Exercise: In the material below, find the line with "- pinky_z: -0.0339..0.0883" and the line with "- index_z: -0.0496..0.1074", then output those two lines and every line between them, exactly.
[Given data Boundary: Start]
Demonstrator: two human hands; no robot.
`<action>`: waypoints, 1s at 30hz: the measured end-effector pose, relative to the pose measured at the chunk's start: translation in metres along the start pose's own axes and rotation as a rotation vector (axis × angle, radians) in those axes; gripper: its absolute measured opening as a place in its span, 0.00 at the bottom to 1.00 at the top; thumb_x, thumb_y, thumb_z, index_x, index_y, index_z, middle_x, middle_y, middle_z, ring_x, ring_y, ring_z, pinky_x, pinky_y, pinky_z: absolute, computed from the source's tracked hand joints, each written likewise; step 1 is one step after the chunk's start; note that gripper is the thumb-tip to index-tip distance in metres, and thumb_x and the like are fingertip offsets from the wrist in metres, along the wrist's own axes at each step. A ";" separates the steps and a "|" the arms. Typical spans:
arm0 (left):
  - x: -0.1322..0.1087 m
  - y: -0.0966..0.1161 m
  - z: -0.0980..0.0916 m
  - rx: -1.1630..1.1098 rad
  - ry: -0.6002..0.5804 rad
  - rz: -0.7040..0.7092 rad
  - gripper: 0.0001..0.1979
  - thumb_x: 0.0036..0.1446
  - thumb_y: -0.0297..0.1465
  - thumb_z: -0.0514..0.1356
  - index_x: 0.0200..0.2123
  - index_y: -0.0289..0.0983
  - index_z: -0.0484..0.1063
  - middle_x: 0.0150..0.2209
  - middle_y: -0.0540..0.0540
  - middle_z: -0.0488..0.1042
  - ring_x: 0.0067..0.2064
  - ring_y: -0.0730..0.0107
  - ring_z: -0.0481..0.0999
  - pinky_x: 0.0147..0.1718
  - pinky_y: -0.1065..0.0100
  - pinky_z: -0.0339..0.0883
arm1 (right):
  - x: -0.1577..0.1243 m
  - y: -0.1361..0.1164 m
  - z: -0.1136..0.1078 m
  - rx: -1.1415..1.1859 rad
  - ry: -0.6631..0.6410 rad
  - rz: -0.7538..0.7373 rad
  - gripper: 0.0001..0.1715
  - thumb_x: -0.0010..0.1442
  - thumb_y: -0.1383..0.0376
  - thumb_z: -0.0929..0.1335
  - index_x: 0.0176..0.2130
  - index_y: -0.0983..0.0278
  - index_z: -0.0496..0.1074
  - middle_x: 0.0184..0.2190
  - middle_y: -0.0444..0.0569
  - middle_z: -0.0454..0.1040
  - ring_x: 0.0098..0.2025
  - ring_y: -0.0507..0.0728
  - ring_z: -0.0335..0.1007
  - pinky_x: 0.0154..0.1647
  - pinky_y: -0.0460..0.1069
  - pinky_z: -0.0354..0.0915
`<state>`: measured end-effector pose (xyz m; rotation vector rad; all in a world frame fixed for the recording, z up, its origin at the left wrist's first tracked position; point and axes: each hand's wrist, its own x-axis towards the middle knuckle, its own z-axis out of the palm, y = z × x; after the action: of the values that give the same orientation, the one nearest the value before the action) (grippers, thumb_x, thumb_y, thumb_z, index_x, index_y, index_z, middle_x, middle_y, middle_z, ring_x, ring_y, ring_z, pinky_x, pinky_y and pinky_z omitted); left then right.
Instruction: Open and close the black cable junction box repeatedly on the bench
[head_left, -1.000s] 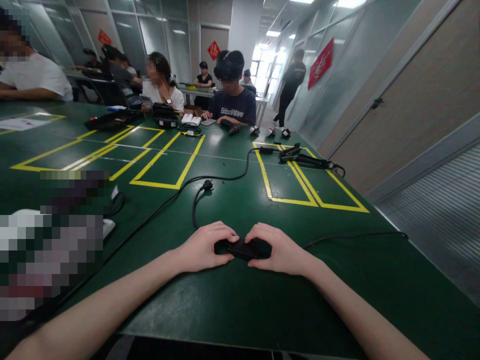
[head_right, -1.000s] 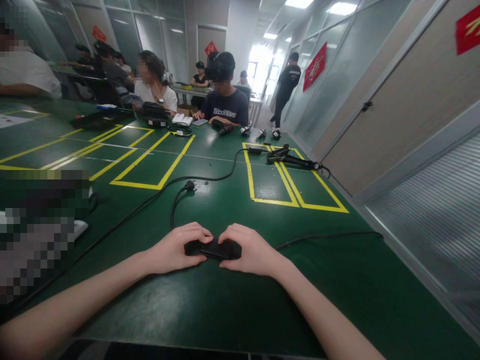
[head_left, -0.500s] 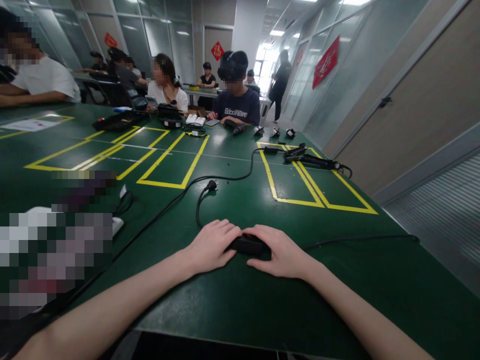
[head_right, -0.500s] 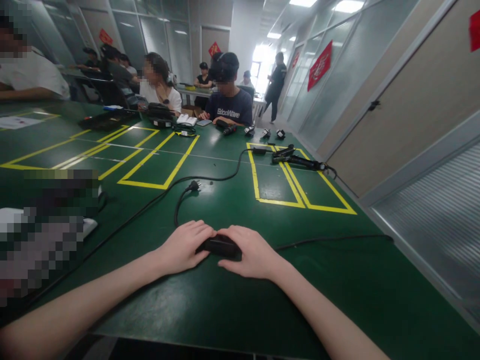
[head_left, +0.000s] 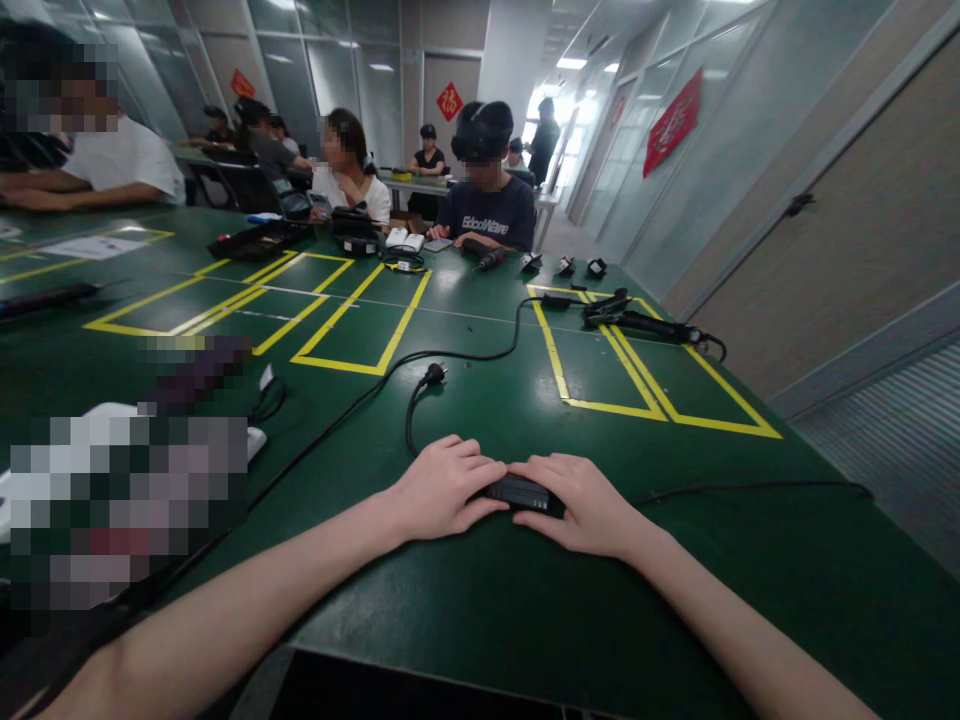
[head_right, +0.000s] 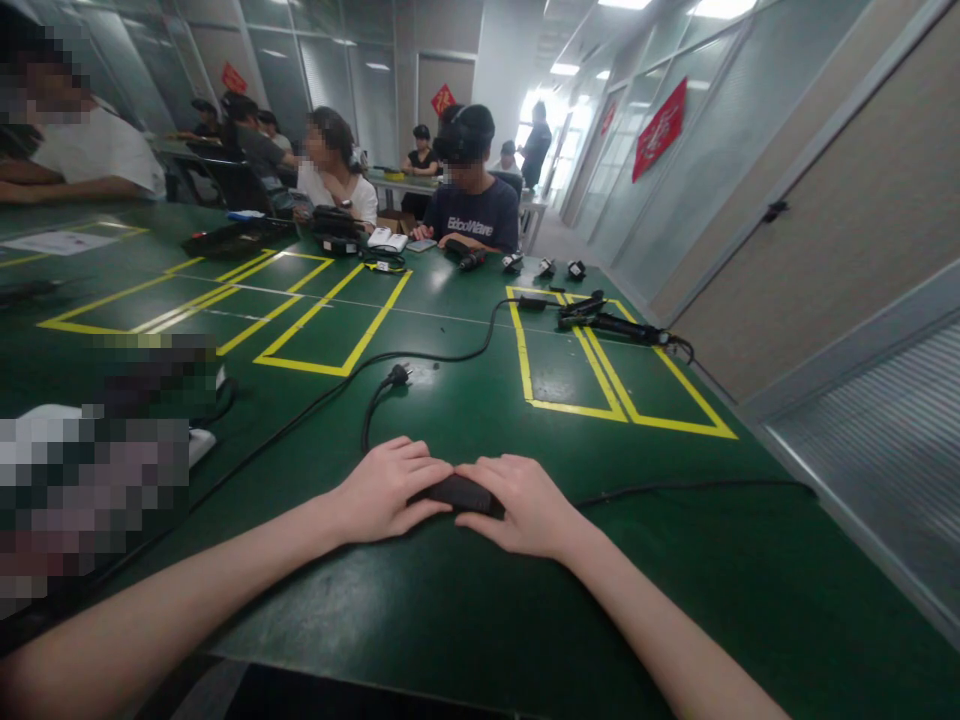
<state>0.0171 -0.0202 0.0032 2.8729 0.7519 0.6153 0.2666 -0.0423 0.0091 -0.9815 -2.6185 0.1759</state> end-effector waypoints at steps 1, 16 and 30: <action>0.000 0.001 0.001 -0.014 0.010 -0.012 0.14 0.72 0.40 0.59 0.49 0.36 0.74 0.44 0.42 0.82 0.44 0.58 0.77 0.43 0.60 0.67 | 0.000 0.000 0.000 -0.011 0.013 -0.015 0.20 0.70 0.55 0.68 0.54 0.64 0.74 0.41 0.55 0.82 0.40 0.60 0.80 0.41 0.53 0.71; 0.000 -0.002 0.003 0.037 0.122 0.068 0.16 0.75 0.37 0.54 0.59 0.36 0.72 0.56 0.41 0.81 0.49 0.59 0.79 0.49 0.58 0.68 | -0.003 0.003 -0.006 0.462 0.146 0.238 0.16 0.63 0.55 0.73 0.48 0.61 0.76 0.37 0.48 0.81 0.35 0.57 0.77 0.38 0.51 0.73; -0.003 -0.005 -0.009 0.058 0.329 0.065 0.27 0.72 0.31 0.55 0.71 0.38 0.58 0.67 0.38 0.70 0.68 0.57 0.68 0.68 0.51 0.59 | -0.007 0.038 -0.025 1.124 0.337 0.646 0.29 0.54 0.43 0.77 0.37 0.61 0.69 0.34 0.49 0.82 0.13 0.43 0.47 0.11 0.43 0.40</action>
<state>0.0094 -0.0173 0.0090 2.8934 0.7261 1.1121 0.3034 -0.0184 0.0225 -1.1640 -1.3924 1.3054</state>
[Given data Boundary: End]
Task response:
  - pinky_z: -0.0339..0.0883
arm1 (right):
  - x: -0.1577..0.1243 m
  - y: -0.1361..0.1164 m
  - z: -0.1136..0.1078 m
  - rx: -1.1415..1.1859 rad
  - ry: -0.6631..0.6410 rad
  - rz: -0.7538..0.7373 rad
  - gripper: 0.0001..0.1715
  - thumb_x: -0.0010..0.1442
  - thumb_y: -0.1383..0.0376
  - thumb_z: -0.0929..0.1335
  - index_x: 0.0176..0.2130
  - index_y: -0.0983..0.0278
  - index_z: -0.0496..0.1074

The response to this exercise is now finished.